TASK INSTRUCTIONS:
From the line that contains "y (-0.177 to" through the line that contains "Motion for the", output every line of the listing below exactly and leave out all the rest.

DATA PROVIDED:
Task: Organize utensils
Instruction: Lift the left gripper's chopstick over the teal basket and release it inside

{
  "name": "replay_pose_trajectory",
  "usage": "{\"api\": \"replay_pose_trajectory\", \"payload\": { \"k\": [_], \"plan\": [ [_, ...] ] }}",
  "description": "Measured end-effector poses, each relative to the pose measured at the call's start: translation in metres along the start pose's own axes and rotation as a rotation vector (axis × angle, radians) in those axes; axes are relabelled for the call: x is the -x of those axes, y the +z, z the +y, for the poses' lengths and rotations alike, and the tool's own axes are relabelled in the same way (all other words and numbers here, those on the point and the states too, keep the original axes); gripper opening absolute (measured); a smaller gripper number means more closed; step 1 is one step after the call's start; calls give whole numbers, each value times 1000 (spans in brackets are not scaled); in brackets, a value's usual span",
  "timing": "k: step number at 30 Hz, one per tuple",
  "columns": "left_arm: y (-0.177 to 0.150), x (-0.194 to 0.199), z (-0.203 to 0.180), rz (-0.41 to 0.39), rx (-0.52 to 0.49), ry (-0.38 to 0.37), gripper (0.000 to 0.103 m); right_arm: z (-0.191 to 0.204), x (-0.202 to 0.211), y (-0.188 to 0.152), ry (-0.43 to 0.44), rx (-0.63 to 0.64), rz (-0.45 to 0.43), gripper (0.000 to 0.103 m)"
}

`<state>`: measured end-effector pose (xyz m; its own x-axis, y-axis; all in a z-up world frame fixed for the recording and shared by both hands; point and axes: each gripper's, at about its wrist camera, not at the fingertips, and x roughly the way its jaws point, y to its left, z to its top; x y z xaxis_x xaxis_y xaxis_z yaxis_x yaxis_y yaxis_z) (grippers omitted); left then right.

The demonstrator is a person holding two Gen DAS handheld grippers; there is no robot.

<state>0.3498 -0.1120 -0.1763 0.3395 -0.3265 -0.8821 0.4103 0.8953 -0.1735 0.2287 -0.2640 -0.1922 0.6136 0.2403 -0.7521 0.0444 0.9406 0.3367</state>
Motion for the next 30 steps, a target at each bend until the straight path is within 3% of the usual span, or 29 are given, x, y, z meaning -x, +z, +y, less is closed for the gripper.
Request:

SOLVED PROBLEM:
  "columns": "left_arm: y (-0.177 to 0.150), x (-0.194 to 0.199), z (-0.203 to 0.180), rz (-0.41 to 0.39), rx (-0.52 to 0.49), ry (-0.38 to 0.37), gripper (0.000 to 0.103 m); right_arm: z (-0.191 to 0.204), x (-0.202 to 0.211), y (-0.188 to 0.152), ry (-0.43 to 0.44), rx (-0.63 to 0.64), rz (-0.45 to 0.43), gripper (0.000 to 0.103 m)"
}

`<state>`: measured end-effector pose (xyz m; its own x-axis, y-axis; all in a z-up world frame fixed for the recording and shared by both hands; point and axes: each gripper's, at about its wrist camera, not at the fingertips, and x roughly the way its jaws point, y to its left, z to its top; x y z xaxis_x xaxis_y xaxis_z yaxis_x yaxis_y yaxis_z) (grippers omitted); left then right.

The demonstrator is a person holding two Gen DAS handheld grippers; there is no robot.

<state>0.3498 -0.1120 -0.1763 0.3395 -0.3265 -0.8821 0.4103 0.8953 -0.1735 0.2287 -0.2640 -0.1922 0.6136 0.2403 -0.7521 0.0444 0.9406 0.3367</state>
Motion for the next 30 steps, a target at each bend until the straight path is within 3% of the usual span, or 29 are given, x, y, z meaning -x, +z, +y, less is closed for the gripper.

The response to this exercise is now finished.